The Roman era and the Medieval era were both relatively warm compared to the present, and the Little Ice Age, which ended in the early 1800s, was relatively cold. And now we are in another warm phase of the cycle, though according to the conventional view as of 1990, it’s nothing special compared to previous eras.
The 1990 IPCC diagram of the familiar cycle matches other records, such as this long term temperature reconstruction from ice cores taken out of the Greenland ice cap.
Similar evidence for past warming episodes comes from the Riviere Boniface region in the Ungava Peninsula of northern Quebec. In 1997, scientists from Laval University in Quebec published evidence of the remains of a black spruce forest preserved in peat in the arctic tundra. The trees grew over an interval spanning 1000 BC to almost 1600 AD.
How could there be a forest in the Arctic? Simple. It used to be warmer there than it is to this day. Periods of rapid forest growth there happened during the Roman and Medieval warm periods. But a major fire in the late 1500s wiped out the trees, and it’s been too cold for them to grow back ever since. In fact, it’s been considerably too cold. The authors point out that the forest remains they studied are 130 km north of the present tree line. For a forest to have grown so far north a thousand years ago means it had to have been much warmer there for a long time compared to what we’re now experiencing.
The problem for alarmists is that the existence of the Medieval Warm Period made it hard to claim that recent climate warming is anything unusual. So it had to go. Which made the Mann hockey stick very attractive to the IPCC.
MBH98’s headline conclusion was that today’s warming was unlike anything the Earth had seen in a thousand years. But, the critics would say, that’s based on studying tree rings. Maybe the warming happened, and the tree rings simply don’t show it. Which is where Briffa’s data was critical.
The 20th century is the one interval where we have both thermometer data and tree ring records, and we can see that the trees don’t show any warming. So, if they fail to respond to 20th century warming, how do we know that they don’t also miss it in earlier centuries?
A third paper published in 1998 emphasized these challenges. The lead author was UK scientist Phil Jones, and his list of coauthors included Keith Briffa and two others. They said that, of the various ancient climate records available, tree rings were probably the best, but they can be very unreliable.
Their own result fell between Mann’s and Briffa’s, with a clear Little Ice Age and a modern interval about as warm as the Medieval period. But since it was based on a very small data set they cautioned against reading too much into it.
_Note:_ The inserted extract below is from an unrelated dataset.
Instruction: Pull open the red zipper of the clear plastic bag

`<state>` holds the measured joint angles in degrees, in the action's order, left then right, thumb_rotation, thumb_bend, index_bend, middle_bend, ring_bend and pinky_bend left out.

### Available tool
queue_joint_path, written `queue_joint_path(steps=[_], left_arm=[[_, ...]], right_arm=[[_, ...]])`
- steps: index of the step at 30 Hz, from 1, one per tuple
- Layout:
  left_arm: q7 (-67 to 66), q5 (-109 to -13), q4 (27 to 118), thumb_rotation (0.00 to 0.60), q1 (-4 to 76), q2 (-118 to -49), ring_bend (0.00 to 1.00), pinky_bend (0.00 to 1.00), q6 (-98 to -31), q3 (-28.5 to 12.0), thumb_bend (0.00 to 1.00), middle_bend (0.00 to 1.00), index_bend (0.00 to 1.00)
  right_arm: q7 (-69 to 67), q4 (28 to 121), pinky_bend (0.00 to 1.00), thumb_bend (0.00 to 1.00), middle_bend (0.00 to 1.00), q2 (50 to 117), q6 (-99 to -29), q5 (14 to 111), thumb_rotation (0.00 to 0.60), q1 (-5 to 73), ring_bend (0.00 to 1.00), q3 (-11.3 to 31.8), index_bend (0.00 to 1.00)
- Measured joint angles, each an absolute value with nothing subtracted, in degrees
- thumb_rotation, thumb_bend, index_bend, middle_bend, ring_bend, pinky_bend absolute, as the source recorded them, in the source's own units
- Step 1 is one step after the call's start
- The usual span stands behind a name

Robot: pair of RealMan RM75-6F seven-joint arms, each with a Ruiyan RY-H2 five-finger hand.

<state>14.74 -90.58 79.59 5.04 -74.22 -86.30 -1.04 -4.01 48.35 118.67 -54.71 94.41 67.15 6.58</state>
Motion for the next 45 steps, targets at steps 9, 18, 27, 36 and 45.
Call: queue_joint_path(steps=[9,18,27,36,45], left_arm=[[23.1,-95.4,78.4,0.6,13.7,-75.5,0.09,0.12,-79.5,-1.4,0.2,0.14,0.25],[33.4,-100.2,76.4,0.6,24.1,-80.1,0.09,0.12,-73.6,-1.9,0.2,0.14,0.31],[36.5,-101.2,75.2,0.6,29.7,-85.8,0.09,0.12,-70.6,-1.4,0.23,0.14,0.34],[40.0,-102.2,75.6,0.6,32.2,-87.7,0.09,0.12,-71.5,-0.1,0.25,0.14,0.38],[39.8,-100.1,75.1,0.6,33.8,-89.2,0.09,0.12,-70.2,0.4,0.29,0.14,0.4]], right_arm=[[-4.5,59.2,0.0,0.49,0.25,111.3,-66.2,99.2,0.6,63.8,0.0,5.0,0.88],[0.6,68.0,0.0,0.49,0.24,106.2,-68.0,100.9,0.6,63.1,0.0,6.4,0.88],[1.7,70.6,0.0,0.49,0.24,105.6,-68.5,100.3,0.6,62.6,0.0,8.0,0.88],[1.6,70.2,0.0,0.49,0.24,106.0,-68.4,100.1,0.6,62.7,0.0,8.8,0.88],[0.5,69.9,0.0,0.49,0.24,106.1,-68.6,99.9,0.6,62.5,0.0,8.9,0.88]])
Mann’s paper, by contrast, swept aside the uncertainties. He and his coauthors claimed “moderately high levels of confidence” that the 1990s were the warmest decade, and 1998 the warmest year, of the millennium – of the last 1,000 years. And that brought the IPCC calling.
In 1999 the IPCC was starting work on its Third Assessment Report. Out of all the people doing tree ring temperature analysis, they picked Michael Mann to write the summary.
Jones and Briffa were invited to serve as contributors, but under IPCC rules, it’s the Lead Authors who decide what goes in. By appointing Mann, the IPCC was signalling what message they were looking for. And soon they would be even more explicit about what they were after.
On September 1st 1999 the IPCC convened a meeting of the authors in Arusha, Tanzania, where they spent three days discussing what the first draft of the report should include. Ten years later a large library of emails among Jones, Briffa, Mann and other climate scientists would be leaked onto the internet, which is how we came to possess the inside details of what happened next.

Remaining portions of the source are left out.